Post HCT Day + 538 he presented with complains of fever for 3 weeks associated with oral candidiasis and poor feeding. His complete blood counts revealed pancytopenia (Absolute neutrophil count: 300/mm3, Platelet count 8,000/mm3), bone marrow biopsy suggestive of hypo-cellular marrow with significantly decreased cellularity and 100% donor chimerism. He required multiple transfusions and extended use of antibiotics and antifungals for management of bacterial sepsis and fungal pneumonia. In view of his symptomatology, parents were counselled regarding the need for second salvage transplant. After taking informed consent he underwent a 2nd salvage HCT using same donor. The transplant details during 1st and 2nd HCT are highlighted in Table 1. He tolerated conditioning well and had neutrophil and platelet engraftment on day 14 and 15 respectively. His post-transplant course was complicated by klebsiella sepsis, cytokine release syndrome (CRS) Gr II, engraftment fever (EF) and drug induced hemorrhagic cystitis. All the complications were managed as per unit protocols. As of 25/01/22, he is 140 days post HCT, doing well clinically with no evidence of acute or chronic GvHD, 100% donor chimerism and good immune reconstitution (absolute CD4 and CD19, 443 and 831 cells/mm3 respectively at day 100).

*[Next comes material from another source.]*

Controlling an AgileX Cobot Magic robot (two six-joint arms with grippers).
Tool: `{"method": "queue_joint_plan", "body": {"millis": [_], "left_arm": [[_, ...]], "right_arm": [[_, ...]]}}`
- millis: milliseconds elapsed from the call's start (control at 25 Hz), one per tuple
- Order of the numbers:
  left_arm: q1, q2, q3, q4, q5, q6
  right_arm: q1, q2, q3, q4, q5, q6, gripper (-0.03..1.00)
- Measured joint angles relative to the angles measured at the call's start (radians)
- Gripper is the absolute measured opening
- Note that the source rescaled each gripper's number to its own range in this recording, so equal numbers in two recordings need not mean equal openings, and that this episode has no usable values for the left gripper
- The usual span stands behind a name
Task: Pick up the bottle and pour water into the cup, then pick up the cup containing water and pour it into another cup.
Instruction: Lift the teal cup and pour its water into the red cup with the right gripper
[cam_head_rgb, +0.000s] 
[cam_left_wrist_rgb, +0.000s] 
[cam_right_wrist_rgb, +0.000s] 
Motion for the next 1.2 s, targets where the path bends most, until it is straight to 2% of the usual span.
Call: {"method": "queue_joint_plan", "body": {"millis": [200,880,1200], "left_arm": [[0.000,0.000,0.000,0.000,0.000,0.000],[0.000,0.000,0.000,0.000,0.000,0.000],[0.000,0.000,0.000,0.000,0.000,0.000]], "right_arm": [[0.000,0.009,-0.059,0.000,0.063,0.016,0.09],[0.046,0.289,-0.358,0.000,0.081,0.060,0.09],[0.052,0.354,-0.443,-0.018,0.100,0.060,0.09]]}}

The definitive incidence and treatment of aplasia post HCT for SCD is still not clear. It has been rarely documented and treated with 2nd HCT.5 The etiology of aplasia and donor chimerism have not been documented clearly in previous reports. Our patient had 100% donor chimerism at the time of presentation with marrow hypoplasia. There is no clear-cut understanding and guidelines for choice of conditioning chemotherapy in such scenario. We decided to go with reduced toxicity conditioning with low dose of serotherapy.
We report successful 2nd salvage HCT in a child with acquired hypoplastic anemia of donor marrow. Our experience suggests that 2nd HCT using same donor and reduced toxicity conditioning is a viable clinical option in a rare clinical setting where previous literature is sparse.